According to AS the quality and use of rubrics in the courses, including those that are 
the focus of our case study, varied. In comparing rubrics all three respondents raised a 
number of key issues that throw light on how CRA and rubrics can help or hinder learning. 
AS criticised the lack of consistency in formatting, interpretation and approach taken by 
lecturers but made the observation that these differences meant that engaged students 
discussed and critically reflected on the strengths and weaknesses of the criteria sheets. The 
result of such peer review was positive according to AS, but clearly the person who wrote the 
rubric should have also been involved if we are to accept the findings of Eshun and Osei- 
Poku (2013), whose study involving 108 university students revealed that students need 
training in the use of rubrics. In fairness AS did say that certain lecturers discussed the rubric 
together with the students and made adjustments to it where there were obvious weaknesses. 

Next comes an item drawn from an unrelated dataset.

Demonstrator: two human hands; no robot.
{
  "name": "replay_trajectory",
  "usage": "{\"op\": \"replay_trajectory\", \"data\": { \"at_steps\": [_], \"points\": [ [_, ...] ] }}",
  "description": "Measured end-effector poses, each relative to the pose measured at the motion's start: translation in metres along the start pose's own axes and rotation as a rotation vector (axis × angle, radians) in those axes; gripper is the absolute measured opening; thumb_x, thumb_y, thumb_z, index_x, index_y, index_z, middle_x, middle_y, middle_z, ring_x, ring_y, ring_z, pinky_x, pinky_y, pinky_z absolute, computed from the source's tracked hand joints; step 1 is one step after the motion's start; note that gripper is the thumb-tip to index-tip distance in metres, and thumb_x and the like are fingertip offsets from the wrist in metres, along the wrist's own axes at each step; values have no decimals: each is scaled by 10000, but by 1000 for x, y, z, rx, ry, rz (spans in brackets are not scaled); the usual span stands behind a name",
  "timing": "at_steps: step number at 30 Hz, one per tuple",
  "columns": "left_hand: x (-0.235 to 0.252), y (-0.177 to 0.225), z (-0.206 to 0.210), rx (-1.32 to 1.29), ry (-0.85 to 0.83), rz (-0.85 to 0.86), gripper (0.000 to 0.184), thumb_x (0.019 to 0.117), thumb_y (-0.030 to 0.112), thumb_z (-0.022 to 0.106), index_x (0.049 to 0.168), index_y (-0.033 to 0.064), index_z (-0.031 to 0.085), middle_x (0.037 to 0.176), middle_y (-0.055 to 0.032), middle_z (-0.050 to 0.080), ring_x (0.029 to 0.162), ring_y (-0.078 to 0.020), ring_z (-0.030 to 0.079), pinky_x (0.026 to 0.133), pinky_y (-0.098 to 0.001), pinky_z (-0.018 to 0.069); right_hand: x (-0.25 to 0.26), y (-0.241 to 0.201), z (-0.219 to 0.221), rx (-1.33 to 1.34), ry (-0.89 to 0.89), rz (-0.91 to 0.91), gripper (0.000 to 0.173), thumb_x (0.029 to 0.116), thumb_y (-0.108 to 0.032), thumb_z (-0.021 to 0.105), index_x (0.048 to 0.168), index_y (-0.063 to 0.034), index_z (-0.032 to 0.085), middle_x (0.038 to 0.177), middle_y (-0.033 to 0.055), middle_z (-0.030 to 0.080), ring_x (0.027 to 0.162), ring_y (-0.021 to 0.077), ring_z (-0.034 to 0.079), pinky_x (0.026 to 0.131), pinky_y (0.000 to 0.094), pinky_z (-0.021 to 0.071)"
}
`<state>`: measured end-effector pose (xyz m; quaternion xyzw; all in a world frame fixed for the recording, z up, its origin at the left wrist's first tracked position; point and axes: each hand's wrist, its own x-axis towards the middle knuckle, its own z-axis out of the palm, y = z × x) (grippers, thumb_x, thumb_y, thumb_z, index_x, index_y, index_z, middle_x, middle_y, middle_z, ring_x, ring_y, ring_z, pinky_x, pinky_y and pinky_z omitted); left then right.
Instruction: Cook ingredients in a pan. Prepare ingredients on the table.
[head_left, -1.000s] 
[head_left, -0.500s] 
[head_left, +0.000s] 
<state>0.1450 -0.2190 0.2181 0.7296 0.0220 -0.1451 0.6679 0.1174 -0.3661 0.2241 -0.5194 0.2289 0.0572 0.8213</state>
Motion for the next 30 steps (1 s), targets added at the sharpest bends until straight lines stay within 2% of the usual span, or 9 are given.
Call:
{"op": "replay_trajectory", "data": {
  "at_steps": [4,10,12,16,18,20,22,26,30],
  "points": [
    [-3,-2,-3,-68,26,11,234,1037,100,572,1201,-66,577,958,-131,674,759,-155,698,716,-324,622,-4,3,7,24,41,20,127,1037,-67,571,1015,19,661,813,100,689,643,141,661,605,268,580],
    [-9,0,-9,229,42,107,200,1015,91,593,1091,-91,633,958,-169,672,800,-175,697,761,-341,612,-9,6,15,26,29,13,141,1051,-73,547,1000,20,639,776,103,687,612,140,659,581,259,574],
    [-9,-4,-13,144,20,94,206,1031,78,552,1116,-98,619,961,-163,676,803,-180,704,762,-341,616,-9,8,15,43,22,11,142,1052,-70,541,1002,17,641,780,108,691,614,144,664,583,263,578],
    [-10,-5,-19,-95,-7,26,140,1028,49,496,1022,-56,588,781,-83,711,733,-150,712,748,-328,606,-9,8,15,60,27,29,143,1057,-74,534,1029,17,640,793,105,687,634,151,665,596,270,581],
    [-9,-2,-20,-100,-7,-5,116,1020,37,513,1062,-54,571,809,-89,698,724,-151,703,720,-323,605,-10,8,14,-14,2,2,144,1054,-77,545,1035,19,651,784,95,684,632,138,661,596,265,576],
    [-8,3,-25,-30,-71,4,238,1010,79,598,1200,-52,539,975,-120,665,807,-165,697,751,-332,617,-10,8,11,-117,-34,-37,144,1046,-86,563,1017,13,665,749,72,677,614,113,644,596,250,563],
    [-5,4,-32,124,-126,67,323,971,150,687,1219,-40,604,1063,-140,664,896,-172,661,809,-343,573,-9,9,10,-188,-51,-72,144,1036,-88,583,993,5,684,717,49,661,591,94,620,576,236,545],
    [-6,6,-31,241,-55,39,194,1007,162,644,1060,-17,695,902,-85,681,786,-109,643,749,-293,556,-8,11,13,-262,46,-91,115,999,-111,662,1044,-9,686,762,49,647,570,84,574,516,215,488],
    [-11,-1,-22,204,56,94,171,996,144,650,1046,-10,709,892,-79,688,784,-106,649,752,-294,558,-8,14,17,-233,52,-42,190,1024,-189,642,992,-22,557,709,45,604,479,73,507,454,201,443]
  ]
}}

In AE’s response a Continua model of a guide for making judgments or the GTMJ 
model was presented (see Appendix A). According to AE this type of rubric was becoming 
more common in the program that is the focus of our case study. The matrix rubrics 
experienced by AS used High Distinction (HD) through to a Fail grade in the header for the 
standards, but some other lecturers used terms such as Exceptional through to Unsatisfactory. 
In the response from AL an example of a rubric for an annotated bibliography task was cited. 
This used A Excellent, A- Great bibliography, B+ Very good bibliography, B Good 
bibliography, B- Fair bibliography, C Poor bibliography, and, E Unable to complete 
assignment. To compound the problem, according to all three informants, the actual marks 
that matched the letters were rarely given on the criteria assessment sheet. In most cases, 
students had to find out what the letters meant in terms of marks from another source. 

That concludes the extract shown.